Your goal: Go through the following data and transcribe exactly the stretch of lines from the one holding "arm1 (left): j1" to the one holding "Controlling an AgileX", both included.

(Beginning of Data for processing)

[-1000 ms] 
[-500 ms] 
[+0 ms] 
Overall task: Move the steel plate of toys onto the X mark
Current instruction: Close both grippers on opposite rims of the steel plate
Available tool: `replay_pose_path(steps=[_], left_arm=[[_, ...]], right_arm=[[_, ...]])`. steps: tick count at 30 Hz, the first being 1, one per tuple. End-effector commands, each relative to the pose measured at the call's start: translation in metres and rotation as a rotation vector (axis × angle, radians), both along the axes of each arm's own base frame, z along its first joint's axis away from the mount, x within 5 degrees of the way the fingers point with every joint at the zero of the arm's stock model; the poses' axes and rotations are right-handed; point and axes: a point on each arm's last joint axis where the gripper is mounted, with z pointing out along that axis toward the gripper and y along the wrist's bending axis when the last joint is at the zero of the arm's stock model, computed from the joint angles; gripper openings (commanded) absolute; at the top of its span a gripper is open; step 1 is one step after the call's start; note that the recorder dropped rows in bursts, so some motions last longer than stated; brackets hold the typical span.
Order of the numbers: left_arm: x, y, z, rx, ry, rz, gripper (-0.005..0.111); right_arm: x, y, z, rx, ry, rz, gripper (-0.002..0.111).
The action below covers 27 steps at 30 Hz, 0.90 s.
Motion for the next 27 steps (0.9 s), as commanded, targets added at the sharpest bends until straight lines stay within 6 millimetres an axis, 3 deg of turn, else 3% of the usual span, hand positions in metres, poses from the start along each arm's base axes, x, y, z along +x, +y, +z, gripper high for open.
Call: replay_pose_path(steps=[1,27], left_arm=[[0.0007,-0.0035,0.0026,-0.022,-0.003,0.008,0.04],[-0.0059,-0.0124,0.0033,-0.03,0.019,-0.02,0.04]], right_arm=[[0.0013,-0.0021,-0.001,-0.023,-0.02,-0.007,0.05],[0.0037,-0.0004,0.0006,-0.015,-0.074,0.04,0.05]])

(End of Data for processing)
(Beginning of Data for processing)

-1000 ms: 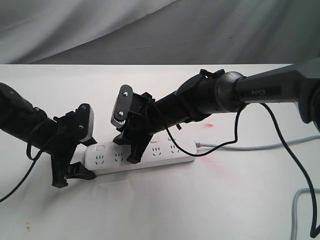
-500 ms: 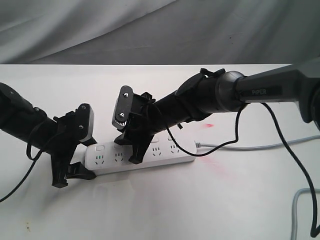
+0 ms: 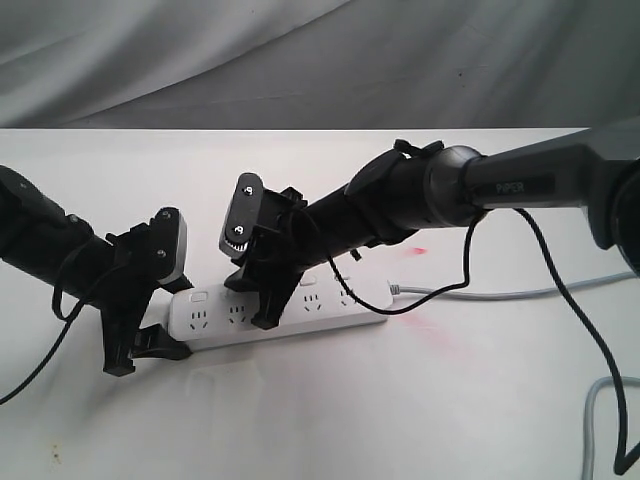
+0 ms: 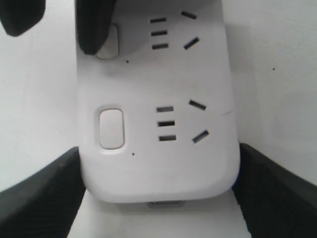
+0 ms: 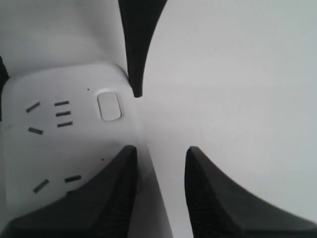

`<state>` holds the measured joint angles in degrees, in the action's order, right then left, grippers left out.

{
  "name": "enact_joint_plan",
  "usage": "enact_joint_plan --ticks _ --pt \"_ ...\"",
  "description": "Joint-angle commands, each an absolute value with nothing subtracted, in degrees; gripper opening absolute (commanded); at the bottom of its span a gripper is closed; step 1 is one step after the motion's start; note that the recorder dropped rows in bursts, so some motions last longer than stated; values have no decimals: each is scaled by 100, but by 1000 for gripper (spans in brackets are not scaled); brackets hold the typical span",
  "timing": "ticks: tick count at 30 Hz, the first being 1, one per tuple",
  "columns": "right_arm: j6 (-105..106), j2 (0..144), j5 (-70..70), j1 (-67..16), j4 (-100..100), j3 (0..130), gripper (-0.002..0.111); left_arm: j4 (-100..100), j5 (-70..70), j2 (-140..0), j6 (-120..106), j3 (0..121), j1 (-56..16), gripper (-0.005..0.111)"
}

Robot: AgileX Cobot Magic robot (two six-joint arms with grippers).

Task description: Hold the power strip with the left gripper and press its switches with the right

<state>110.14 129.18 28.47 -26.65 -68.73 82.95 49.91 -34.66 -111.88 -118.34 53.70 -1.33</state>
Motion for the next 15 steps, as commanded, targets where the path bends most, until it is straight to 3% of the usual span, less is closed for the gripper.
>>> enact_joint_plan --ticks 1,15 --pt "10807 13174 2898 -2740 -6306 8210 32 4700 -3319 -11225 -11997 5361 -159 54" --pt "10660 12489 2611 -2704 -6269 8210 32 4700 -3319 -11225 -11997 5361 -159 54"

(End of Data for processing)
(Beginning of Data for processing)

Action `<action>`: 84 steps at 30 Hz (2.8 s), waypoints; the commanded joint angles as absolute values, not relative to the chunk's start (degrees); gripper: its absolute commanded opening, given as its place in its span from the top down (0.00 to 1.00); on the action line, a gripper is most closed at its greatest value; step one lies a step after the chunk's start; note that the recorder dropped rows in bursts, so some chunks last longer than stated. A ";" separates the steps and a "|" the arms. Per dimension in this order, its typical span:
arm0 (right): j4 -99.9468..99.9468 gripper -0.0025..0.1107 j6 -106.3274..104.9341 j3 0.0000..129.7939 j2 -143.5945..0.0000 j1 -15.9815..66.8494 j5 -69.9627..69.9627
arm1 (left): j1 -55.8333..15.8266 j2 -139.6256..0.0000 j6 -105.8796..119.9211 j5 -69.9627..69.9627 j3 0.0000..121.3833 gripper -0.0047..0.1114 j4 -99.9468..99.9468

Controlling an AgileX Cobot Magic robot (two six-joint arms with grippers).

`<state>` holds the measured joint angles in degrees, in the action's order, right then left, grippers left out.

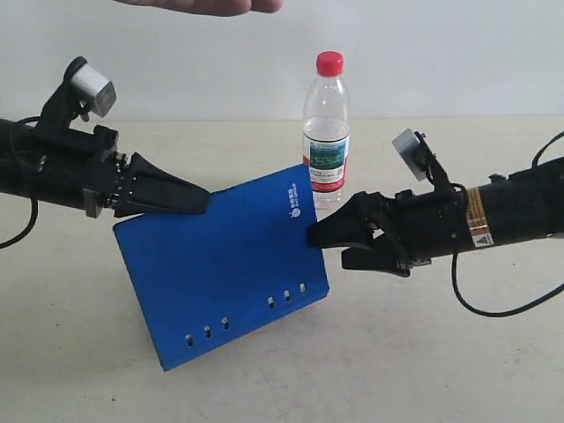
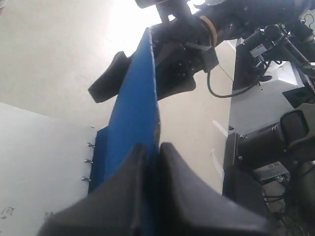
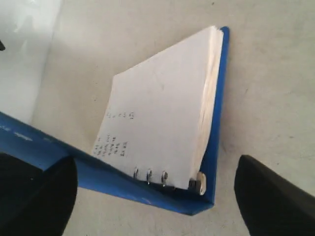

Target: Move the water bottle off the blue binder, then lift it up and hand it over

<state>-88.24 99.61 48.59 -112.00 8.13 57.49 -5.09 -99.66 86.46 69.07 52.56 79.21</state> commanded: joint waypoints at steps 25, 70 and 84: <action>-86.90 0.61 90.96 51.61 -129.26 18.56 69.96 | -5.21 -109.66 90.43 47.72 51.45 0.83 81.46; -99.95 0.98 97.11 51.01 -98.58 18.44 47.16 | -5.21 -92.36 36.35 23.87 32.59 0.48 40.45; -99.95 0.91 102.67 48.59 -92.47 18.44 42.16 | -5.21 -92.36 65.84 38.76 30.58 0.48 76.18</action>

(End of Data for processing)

Reply:
arm1 (left): j1 -55.8333..15.8266 j2 -139.6256..0.0000 j6 -105.8796..119.9211 j5 -69.9627..69.9627 j3 0.0000..121.3833 gripper -0.0047..0.1114 j4 -99.9468..99.9468

Controlling an AgileX Cobot Magic robot (two six-joint arms with grippers).

This exercise has nothing more to it.